1) The “South Asians” in the HGDP data set that’s been used for so long are rather on the inbred side, and relatively genetically distinct as far as South Asian populations go. It goes to illustrate the importance of finely calibrating geographic coverage, and the consequences of the “Permit Raj.”
2) Some of the Gujarati individuals in the HapMap also shake out as a moderately tight group (the square in the middle of the graphic above). Not too surprising, but rather striking. Another illustration of the importance of selecting representative and informative populations for any given region.

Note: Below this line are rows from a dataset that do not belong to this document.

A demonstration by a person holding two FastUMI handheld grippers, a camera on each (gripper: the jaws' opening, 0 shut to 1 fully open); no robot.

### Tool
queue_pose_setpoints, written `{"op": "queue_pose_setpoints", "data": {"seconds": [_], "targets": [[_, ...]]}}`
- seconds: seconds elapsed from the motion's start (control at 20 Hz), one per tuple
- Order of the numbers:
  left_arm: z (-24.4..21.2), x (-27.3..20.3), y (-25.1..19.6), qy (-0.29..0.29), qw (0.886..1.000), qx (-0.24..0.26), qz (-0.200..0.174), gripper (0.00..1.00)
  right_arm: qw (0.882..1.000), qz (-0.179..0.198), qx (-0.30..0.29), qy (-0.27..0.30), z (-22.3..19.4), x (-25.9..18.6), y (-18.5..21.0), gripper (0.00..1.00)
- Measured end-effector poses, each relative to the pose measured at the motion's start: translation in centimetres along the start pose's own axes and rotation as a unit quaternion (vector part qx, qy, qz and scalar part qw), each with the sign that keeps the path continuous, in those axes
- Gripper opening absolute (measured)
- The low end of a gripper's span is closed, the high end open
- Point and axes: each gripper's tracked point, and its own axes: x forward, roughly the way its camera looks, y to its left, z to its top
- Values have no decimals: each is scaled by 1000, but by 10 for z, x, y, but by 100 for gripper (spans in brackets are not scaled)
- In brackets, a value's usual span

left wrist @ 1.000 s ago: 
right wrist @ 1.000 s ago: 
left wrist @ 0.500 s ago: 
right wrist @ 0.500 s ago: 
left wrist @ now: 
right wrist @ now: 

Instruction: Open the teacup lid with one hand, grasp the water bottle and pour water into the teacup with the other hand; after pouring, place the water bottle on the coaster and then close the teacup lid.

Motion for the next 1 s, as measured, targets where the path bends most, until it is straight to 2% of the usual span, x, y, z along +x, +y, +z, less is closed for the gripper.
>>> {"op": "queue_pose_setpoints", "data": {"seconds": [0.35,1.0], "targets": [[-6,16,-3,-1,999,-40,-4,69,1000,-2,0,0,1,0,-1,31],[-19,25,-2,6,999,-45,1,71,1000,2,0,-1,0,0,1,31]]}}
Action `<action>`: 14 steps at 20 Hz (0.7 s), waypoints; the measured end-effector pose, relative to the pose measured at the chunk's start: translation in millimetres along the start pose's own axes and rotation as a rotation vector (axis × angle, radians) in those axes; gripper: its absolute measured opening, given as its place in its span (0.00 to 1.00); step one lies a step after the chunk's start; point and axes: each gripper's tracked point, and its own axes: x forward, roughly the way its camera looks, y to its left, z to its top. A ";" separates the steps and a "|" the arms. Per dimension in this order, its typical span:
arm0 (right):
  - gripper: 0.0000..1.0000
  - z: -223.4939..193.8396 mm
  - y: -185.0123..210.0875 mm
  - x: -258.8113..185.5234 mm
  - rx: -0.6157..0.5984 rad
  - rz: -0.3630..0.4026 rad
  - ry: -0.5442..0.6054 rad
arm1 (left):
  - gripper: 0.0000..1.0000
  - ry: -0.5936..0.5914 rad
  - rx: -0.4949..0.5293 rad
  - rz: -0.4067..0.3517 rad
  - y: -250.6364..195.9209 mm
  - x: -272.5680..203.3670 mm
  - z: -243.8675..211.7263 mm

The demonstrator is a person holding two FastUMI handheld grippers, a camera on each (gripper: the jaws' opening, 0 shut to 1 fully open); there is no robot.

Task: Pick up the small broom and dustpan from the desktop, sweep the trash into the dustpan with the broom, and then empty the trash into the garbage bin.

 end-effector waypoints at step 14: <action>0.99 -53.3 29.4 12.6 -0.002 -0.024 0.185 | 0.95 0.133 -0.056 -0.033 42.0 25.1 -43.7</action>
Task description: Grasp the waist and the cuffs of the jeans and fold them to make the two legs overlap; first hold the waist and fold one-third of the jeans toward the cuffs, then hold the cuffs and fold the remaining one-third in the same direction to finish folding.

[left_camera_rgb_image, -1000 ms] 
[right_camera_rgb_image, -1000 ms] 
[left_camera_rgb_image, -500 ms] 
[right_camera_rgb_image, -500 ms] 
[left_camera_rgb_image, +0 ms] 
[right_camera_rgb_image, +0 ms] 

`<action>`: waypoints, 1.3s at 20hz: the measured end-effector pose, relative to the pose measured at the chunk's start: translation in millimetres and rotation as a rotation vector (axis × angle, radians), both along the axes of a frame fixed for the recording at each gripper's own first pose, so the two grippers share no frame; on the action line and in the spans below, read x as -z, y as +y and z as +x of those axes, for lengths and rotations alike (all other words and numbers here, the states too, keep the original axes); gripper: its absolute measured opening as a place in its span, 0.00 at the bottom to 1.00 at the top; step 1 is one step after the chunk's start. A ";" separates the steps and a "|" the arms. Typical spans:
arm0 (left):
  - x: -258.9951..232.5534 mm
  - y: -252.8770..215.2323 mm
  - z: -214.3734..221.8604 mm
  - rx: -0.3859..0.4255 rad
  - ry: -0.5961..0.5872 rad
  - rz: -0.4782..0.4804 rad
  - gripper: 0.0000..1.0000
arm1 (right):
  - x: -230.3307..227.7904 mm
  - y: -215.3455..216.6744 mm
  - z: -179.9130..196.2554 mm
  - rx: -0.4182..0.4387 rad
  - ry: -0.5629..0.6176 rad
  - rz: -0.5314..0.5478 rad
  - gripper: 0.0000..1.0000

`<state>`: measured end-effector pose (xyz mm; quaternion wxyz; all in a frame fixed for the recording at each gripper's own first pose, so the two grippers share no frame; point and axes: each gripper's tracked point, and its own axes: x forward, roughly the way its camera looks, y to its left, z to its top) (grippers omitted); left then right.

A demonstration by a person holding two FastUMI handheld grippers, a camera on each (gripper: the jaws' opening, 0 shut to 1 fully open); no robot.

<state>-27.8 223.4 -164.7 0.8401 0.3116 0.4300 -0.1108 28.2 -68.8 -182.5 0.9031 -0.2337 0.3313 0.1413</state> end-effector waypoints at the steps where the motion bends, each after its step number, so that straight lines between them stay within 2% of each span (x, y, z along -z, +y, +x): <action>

3) In the clustering spreadsheet Zack found that my parents aligned with a Brahmin from trans-Himalaya India and some Indians from Singapore, all notable for clear East Asian ancestry. He labelled the cluster “bit-east asian,” which is appropriately descriptive. One thing that seems to reoccur in these clustering algorithms is that South Asians with elevated East Asian ancestry are often thrown together into one pot, despite very diverse origins. That’s probably because the combination is not too common, and jumps out as rather distinctive. It goes to show the limitations of summarizing individual elements of genetic variation into one statistic or label. On a personal level the ultimate question in regarding my family’s background has to be explored in the future by partitioning up the genome appropriately and then focusing on the history of specific segments. For example, which Southeast Asian groups is this ancestry from? How much Munda do my parents have? Is the close relationship between my parents and various caste groups in South India (e.g., the Naidu and Reddys) due to Bengalis being a compound of these groups with an East Asian group?
Fun times if you have data, a little persistence, and time on your hands.